Exercise brief
Print exactly the lines below between the line holding "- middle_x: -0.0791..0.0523" and the line holding "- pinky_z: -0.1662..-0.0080", inclusive, and nothing more.

- - -

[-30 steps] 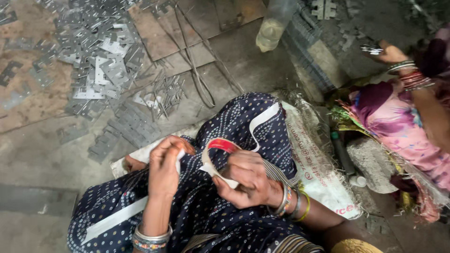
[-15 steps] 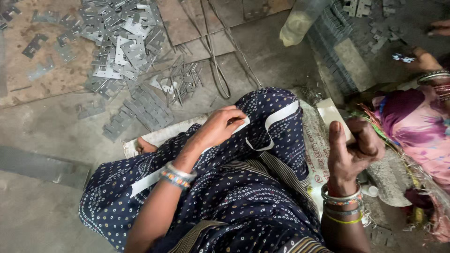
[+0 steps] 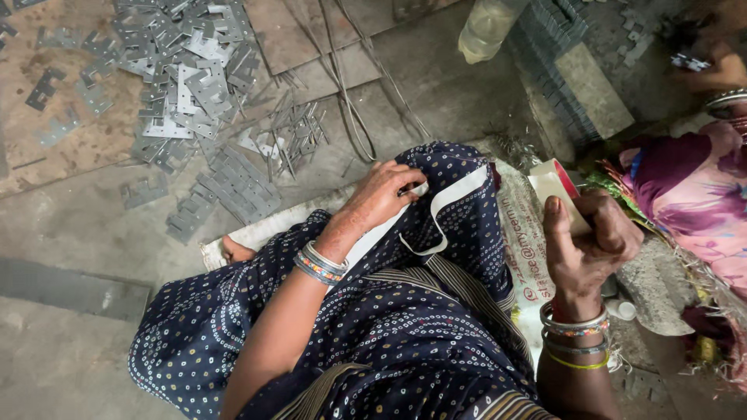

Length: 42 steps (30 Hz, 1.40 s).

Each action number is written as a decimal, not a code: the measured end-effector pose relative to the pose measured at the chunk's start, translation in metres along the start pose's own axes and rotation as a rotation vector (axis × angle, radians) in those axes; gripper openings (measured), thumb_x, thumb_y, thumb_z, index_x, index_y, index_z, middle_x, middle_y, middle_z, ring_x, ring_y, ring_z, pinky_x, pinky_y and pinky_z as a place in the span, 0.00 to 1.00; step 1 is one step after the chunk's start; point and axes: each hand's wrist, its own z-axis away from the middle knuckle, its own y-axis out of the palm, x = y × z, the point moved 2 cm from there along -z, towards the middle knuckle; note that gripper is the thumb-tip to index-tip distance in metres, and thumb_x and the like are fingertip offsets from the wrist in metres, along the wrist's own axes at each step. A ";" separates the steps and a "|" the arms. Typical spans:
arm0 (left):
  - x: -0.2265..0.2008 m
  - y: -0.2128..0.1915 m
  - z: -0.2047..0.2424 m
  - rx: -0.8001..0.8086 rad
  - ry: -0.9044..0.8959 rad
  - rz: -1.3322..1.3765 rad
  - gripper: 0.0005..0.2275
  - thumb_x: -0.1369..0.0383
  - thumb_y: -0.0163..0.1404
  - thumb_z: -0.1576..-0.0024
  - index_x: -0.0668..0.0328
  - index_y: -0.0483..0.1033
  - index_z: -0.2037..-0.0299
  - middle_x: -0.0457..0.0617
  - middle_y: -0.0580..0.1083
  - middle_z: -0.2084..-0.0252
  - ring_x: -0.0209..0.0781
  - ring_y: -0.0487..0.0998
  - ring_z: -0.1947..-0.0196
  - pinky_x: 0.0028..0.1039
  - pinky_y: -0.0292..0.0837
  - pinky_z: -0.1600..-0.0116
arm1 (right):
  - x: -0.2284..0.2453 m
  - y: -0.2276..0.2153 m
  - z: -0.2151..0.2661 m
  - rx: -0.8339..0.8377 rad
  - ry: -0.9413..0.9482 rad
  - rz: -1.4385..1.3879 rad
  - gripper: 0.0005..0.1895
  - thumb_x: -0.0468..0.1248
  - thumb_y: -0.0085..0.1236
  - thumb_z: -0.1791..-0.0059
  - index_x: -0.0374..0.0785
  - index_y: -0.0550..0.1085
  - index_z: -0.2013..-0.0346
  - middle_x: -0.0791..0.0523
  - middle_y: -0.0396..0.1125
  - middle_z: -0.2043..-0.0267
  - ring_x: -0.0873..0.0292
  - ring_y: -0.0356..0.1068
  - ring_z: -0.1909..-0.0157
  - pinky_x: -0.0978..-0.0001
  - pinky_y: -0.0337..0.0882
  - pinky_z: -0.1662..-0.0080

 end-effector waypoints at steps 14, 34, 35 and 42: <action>-0.005 -0.013 -0.003 0.065 -0.008 0.082 0.12 0.71 0.57 0.43 0.56 0.75 0.50 0.51 0.70 0.47 0.55 0.77 0.53 0.42 0.72 0.52 | -0.070 -0.039 0.027 -0.117 0.417 -0.319 0.21 0.34 0.63 0.39 0.39 0.63 0.72 0.64 0.57 0.73 0.72 0.52 0.71 0.79 0.53 0.66; -0.128 -0.041 -0.044 -0.155 -0.091 0.255 0.14 0.58 0.61 0.45 0.63 0.79 0.66 0.50 0.77 0.64 0.37 0.80 0.71 0.28 0.77 0.67 | -0.086 -0.036 0.020 -0.157 0.488 -0.575 0.22 0.35 0.59 0.42 0.42 0.66 0.79 0.67 0.59 0.76 0.73 0.49 0.73 0.76 0.49 0.68; -0.144 -0.024 -0.049 -0.040 -0.103 0.348 0.15 0.57 0.59 0.44 0.63 0.78 0.69 0.47 0.77 0.69 0.33 0.77 0.76 0.25 0.72 0.71 | -0.087 -0.033 0.021 -0.145 0.461 -0.617 0.22 0.35 0.60 0.41 0.42 0.65 0.79 0.67 0.59 0.75 0.73 0.49 0.72 0.76 0.49 0.67; -0.167 0.048 -0.076 0.134 -0.092 0.688 0.13 0.61 0.58 0.40 0.63 0.77 0.69 0.40 0.73 0.77 0.24 0.67 0.78 0.19 0.62 0.74 | -0.084 -0.028 0.025 0.002 0.444 -0.392 0.20 0.38 0.61 0.44 0.40 0.68 0.80 0.67 0.60 0.79 0.73 0.52 0.74 0.76 0.51 0.69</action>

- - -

Response for this exercise
  - middle_x: -0.0791..0.0523
  - middle_y: -0.0396..0.1125
  - middle_z: -0.2043..-0.0267
  - ring_x: -0.0873..0.0292
  - ring_y: -0.0356..0.1068
  - ring_z: -0.1909..-0.0157
  - pinky_x: -0.0978..-0.0001
  - pinky_y: -0.0337..0.0882
  - pinky_z: -0.1662..-0.0080

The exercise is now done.